WHAT TO DO: Give back the whole listing exactly as written, pictures excluded.

* * *

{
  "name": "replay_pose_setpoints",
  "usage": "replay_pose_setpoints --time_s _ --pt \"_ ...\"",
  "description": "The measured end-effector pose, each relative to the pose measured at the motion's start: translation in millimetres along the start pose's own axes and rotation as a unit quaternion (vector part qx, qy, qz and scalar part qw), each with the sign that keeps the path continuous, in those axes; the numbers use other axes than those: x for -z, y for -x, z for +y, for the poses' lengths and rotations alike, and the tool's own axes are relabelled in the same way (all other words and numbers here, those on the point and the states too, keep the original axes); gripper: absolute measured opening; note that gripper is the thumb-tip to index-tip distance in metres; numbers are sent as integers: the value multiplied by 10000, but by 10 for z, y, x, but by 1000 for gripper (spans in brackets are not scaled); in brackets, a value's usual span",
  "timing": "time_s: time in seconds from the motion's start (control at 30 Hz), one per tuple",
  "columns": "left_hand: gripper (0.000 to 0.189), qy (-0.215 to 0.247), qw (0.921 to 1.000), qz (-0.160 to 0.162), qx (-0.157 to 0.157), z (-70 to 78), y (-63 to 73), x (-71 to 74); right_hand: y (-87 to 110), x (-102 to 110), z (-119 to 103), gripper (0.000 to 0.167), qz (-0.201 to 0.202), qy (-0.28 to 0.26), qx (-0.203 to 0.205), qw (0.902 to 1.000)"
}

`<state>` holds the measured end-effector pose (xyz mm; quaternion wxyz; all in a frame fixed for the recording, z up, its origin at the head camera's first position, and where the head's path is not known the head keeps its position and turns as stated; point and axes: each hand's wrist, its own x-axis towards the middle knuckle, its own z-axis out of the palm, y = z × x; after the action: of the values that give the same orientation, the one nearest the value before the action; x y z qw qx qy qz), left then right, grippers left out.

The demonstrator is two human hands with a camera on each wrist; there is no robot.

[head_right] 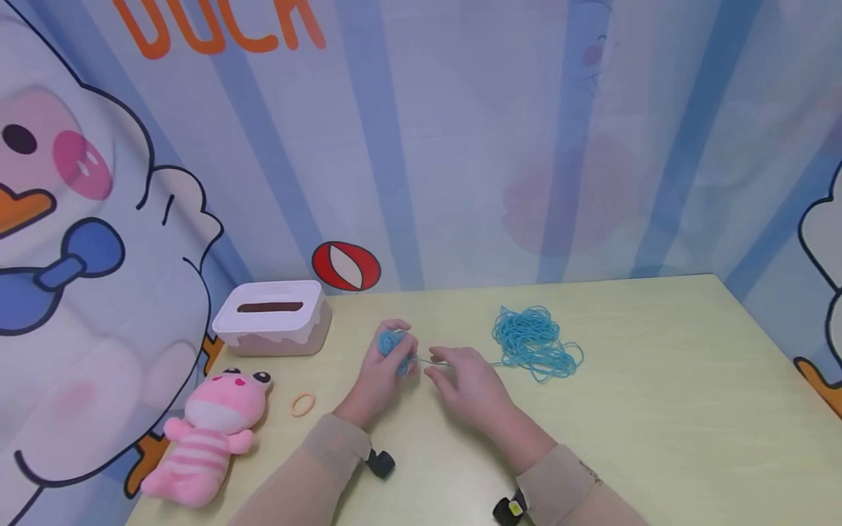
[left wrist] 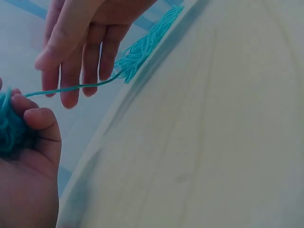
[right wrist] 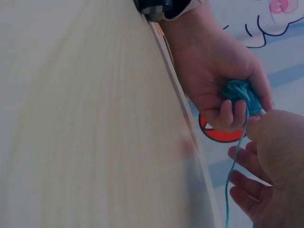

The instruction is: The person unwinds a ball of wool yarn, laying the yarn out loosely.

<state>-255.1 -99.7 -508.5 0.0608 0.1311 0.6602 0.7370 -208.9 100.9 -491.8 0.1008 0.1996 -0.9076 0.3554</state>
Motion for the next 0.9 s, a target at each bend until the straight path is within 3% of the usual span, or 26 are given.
replay_pose_setpoints --time_s 0.17,0.33,0.53,0.7,0.8,0.9 --pt "29 -305 9995 60 -89 -9 -3 -16 -66 -94 -95 20 169 173 -175 9996" --pt "24 -825 9954 475 -103 -45 -26 8 -62 -19 -103 11 706 105 -36 9974" --pt "34 -633 9963 578 85 -38 -18 38 -32 88 -42 7 1018 -27 144 9947" --pt "43 -896 9934 694 201 -12 -5 60 4 153 39 7 1220 -153 104 9924" --pt "49 -823 9952 516 145 -3 -2 76 12 178 69 8 1294 -171 152 9913" --pt "41 -715 9972 207 40 7 9 80 9 199 87 9 1359 -159 187 9904"
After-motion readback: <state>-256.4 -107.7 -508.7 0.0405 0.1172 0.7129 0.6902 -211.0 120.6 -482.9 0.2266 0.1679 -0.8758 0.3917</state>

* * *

EXPECTED ANSWER:
{
  "name": "replay_pose_setpoints",
  "usage": "replay_pose_setpoints --time_s _ --pt \"_ ...\"",
  "description": "The measured end-effector pose, each relative to the pose measured at the motion's start: translation in millimetres along the start pose's own axes and rotation as a unit quaternion (vector part qx, qy, qz and scalar part qw), each with the sign that keeps the path continuous, in those axes; the numbers use other axes than those: x for -z, y for -x, z for +y, for the poses' lengths and rotations alike, and the tool's own axes are relabelled in the same way (all other words and numbers here, those on the point and the states too, keep the original axes); gripper: absolute measured opening; note that gripper is the thumb-tip to index-tip distance in metres; numbers are sent as integers: the value multiplied by 10000, but by 10 for z, y, x, but by 1000 for gripper (spans in brackets are not scaled); in brackets, a value's usual span",
  "timing": "time_s: time in seconds from the motion's start (control at 30 Hz), one per tuple",
  "columns": "left_hand: gripper (0.000 to 0.189), qy (-0.215 to 0.247), qw (0.921 to 1.000), qz (-0.160 to 0.162), qx (-0.157 to 0.157), z (-70 to 78), y (-63 to 73), x (-71 to 74); right_hand: y (-87 to 110), x (-102 to 110), z (-119 to 103), gripper (0.000 to 0.167), qz (-0.201 to 0.202), qy (-0.28 to 0.26), qx (-0.203 to 0.205), qw (0.902 to 1.000)"
}

`<state>` holds the measured end-effector pose (xyz mm; quaternion wxyz; all in a frame fixed for the recording, z up, its origin at the head camera's first position, and where the head's path is not known the head keeps its position and turns as stated; point and axes: each hand's wrist, its own x-axis towards the middle knuckle, its own z-axis out of the palm, y = z × x; after the action: of the values that give the same orientation, the one nearest the value before the action; x y z qw qx qy qz), left then right, grippers left out.

The demonstrator is two human hands with a camera on each wrist; there is no robot.

[head_right] 
[left wrist] 
[right wrist] 

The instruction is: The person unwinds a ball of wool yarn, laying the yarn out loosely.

<state>-255.1 -99.7 -508.5 0.0608 0.1311 0.6602 0.7370 -208.9 100.9 -491.8 0.1008 0.1996 -0.9076 0.3554</state>
Motion for the next 0.9 s, a target at each bend until the straight path is within 3% of the usual span, or 26 are given.
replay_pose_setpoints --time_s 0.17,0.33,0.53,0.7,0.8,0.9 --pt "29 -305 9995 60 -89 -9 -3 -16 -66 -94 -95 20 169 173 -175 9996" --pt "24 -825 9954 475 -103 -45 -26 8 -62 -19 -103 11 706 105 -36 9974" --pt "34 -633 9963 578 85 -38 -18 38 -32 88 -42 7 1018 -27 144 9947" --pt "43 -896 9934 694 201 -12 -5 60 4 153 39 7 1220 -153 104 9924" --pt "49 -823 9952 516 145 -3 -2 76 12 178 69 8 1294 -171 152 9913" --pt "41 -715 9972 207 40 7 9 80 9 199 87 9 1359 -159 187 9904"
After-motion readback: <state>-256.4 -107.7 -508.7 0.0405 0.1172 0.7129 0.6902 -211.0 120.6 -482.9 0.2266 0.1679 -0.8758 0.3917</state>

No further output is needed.